Il a multiplié tout au long du sommet les gages en faveur des frugaux, par exemple en tentant de répondre à la demande de Mark Rutte de valider à l'unanimité des 27 les plans de relance nationaux présentés par chaque pays en contrepartie des aides.

Il a toutefois prévenu que l'effort sur le maintien des rabais obtenus par cinq pays (les frugaux, ainsi que l'Allemagne) qui jugent leurs contributions nettes au budget de l'UE disproportionnées, pourrait ne pas être aussi important que demandé.

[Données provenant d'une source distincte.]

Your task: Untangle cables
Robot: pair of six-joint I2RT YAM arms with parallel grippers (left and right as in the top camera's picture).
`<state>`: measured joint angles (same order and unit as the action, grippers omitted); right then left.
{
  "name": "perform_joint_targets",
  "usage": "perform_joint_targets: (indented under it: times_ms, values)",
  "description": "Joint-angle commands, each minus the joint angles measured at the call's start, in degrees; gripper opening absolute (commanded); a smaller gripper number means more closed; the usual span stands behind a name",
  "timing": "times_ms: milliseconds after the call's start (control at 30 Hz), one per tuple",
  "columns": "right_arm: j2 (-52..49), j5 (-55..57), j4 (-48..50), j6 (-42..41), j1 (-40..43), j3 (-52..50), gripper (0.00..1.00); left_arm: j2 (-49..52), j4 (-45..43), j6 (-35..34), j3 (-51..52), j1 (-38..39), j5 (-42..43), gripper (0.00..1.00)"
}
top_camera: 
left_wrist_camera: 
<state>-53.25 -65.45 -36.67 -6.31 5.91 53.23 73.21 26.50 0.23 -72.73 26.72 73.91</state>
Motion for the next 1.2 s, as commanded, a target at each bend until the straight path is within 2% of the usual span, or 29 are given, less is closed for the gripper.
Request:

Parmi les autres points de discorde, le lien entre le versement des aides et le respect de l'Etat de droit, une mesure soutenue par La Haye, mais qui hérisse Budapest et Varsovie.

Le Premier ministre hongrois Viktor Orban s'y est vivement opposé dimanche, accusant même son homologue néerlandais de vouloir le "punir financièrement" et de le "détester", lui et la Hongrie, alors que les violations présumées contre la liberté de la presse et les normes démocratiques sont toujours en cours d'évaluation par l'UE.

Ces trois points ont concentré les discussions depuis vendredi, tandis que l'épine dorsale du paquet, le budget pluriannuel de l'UE, n'a toujours pas été disséqué.